Nu voorshands niet is gebleken van een besluit tot herbenoeming van [gedaagde] als vertrouwenspersoon in de zin van artikel 2.4 van de aandeelhoudersovereenkomst, dient de conclusie te luiden dat de vordering van [eiser 2] toewijsbaar is.
4.8.
Omdat er aanzienlijke belangen op het spel staan zal als prikkel tot nakoming van het toe te wijzen verbod een forse dwangsom worden opgelegd, een en ander zoals gevorderd in de dagvaarding.
4.9.
[gedaagde] zal als de in het ongelijk gestelde partij in de proceskosten worden veroordeeld.
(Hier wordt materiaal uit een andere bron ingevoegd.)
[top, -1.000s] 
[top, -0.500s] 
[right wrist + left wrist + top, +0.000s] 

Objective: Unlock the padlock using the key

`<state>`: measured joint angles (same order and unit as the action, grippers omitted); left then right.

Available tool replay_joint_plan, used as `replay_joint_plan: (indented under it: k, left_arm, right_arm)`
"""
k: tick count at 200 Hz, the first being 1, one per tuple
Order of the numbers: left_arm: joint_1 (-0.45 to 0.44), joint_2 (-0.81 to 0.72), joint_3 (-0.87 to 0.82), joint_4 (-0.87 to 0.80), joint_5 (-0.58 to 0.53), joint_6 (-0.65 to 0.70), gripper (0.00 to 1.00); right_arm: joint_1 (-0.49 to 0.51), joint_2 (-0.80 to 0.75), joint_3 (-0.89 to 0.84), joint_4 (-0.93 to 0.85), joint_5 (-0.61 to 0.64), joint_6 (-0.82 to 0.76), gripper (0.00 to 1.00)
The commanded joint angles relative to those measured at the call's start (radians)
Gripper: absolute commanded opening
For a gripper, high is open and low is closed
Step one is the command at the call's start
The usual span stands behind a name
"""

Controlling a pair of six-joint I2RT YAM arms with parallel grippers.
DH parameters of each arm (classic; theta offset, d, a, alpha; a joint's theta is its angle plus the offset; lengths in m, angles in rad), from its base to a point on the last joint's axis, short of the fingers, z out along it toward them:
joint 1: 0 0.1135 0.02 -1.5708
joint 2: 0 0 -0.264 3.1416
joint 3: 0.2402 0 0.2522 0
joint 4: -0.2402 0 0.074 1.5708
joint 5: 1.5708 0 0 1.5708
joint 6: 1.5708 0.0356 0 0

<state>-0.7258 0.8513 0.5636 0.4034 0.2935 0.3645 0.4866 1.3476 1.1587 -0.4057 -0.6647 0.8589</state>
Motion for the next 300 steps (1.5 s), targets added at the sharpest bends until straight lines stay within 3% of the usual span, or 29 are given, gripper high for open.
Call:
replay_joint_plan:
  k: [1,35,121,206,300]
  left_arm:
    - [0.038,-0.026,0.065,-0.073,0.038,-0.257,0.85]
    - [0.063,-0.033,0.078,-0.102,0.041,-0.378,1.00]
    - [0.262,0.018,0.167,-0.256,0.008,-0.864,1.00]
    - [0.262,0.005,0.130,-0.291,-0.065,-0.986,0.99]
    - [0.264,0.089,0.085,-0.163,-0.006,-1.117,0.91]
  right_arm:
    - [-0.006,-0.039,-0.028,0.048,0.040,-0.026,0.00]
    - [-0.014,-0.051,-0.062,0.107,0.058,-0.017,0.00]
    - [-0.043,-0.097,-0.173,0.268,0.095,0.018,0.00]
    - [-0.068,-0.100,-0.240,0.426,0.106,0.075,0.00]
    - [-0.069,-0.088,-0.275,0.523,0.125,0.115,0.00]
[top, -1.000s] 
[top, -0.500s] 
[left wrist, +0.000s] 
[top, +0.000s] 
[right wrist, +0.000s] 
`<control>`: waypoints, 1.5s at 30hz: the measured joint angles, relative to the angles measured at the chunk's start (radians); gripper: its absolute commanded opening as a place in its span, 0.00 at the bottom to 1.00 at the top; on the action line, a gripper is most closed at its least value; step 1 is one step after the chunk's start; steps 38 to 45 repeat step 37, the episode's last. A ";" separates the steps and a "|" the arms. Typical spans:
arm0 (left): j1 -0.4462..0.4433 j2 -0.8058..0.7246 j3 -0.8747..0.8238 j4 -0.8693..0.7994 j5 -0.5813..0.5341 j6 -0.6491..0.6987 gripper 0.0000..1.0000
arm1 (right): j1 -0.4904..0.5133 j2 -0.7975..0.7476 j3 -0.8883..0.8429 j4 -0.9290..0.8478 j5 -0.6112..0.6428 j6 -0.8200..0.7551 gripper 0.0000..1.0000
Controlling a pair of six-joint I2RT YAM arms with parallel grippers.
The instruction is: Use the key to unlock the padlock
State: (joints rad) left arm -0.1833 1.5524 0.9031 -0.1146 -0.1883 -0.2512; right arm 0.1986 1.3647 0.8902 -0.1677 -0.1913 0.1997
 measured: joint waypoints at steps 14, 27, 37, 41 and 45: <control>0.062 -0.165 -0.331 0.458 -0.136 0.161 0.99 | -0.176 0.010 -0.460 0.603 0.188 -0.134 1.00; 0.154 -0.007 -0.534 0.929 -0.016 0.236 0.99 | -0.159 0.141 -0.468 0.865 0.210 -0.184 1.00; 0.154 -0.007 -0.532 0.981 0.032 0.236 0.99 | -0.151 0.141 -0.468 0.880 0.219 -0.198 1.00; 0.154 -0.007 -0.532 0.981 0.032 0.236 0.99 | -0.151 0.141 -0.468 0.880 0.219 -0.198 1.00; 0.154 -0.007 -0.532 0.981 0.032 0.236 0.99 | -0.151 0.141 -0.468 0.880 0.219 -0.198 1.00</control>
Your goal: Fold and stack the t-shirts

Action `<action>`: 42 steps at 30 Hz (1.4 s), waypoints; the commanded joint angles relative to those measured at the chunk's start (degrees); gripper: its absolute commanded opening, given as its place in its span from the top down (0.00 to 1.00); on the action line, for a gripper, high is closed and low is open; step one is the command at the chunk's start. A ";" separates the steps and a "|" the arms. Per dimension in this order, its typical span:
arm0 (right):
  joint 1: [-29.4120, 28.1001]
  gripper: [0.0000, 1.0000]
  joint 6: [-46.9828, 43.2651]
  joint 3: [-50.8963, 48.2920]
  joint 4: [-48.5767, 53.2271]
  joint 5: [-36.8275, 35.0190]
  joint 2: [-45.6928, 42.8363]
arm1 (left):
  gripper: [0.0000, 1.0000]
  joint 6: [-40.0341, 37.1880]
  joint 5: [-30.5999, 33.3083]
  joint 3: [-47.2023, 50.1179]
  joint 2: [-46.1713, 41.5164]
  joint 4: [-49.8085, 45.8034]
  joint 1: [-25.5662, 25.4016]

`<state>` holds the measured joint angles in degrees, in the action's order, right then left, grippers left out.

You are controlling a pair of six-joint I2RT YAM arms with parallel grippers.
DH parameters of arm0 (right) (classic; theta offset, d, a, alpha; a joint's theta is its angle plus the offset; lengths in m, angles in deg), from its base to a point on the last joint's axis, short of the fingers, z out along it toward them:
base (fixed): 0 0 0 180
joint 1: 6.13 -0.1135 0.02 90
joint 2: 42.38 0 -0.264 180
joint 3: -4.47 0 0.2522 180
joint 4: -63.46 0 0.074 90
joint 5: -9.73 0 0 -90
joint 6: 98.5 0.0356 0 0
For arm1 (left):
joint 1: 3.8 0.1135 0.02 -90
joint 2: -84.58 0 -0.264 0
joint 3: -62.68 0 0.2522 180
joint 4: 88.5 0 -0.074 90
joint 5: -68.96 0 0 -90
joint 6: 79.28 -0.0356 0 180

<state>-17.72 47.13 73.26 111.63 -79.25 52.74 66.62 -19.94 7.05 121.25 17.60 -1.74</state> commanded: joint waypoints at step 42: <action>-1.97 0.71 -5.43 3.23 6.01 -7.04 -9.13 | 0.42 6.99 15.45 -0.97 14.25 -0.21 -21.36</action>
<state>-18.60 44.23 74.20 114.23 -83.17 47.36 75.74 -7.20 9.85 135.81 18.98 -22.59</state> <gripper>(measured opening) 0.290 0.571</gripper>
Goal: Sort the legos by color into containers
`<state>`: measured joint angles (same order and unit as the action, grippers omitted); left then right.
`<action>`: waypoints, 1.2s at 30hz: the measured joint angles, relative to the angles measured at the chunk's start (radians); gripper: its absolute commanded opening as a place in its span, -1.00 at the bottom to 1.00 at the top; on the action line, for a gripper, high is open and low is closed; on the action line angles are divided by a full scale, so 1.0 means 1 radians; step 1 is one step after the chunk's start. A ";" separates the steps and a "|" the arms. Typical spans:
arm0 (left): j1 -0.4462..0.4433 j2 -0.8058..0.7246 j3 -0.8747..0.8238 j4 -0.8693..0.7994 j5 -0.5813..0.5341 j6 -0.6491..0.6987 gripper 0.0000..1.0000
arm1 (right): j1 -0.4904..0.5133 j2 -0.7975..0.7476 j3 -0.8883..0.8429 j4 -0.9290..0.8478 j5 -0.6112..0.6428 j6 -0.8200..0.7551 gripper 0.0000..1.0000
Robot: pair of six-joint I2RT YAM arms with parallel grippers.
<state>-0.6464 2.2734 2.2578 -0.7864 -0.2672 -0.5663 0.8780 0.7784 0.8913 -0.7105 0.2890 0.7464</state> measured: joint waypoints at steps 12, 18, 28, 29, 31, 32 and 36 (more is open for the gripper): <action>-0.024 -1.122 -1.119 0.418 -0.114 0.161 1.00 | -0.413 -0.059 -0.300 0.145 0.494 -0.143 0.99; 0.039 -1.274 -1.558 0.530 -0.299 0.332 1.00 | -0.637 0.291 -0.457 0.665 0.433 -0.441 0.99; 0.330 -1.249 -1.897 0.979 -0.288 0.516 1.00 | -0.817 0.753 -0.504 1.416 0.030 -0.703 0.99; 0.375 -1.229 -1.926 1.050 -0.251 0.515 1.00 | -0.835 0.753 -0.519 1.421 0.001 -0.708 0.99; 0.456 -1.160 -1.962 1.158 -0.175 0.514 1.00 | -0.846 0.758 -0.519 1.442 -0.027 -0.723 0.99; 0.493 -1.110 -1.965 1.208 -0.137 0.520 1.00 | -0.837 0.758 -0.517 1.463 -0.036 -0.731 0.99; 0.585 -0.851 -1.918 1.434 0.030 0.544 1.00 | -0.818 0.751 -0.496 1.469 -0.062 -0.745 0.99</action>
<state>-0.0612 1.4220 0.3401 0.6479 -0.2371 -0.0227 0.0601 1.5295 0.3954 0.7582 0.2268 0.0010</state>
De kosten aan de zijde van [eiser 2] worden als volgt begroot, waarbij het salaris advocaat zal worden bepaald op € 3.500,00 gelet op de ernst, spoedeisendheid en complexiteit van de zaak:
- dagvaarding € 101,06
- griffierecht € 639,00
- salaris advocaat €
3.500,00
Totaal € 4.240,60.

5.De beslissing

De voorzieningenrechter
5.1.
verbiedt [gedaagde] om deel te nemen aan de Algemene Vergadering van
Bureau Cicero B.V. d.d. 13 september 2019 te 14:00 uur en daarbij aanwezig te zijn, met bepaling dat [gedaagde] een dwangsom verbeurt van € 250.000,00 indien hij dit verbod niet eerbiedigt,
5.2.
veroordeelt [gedaagde] in de proceskosten, aan de zijde van [eiser 2] tot op heden begroot op € 4.240,60,
5.3.
verklaart dit vonnis uitvoerbaar bij voorraad.
Dit vonnis is gewezen door mr. M.L.J. Koopmans en in het openbaar uitgesproken op 12 september 2019.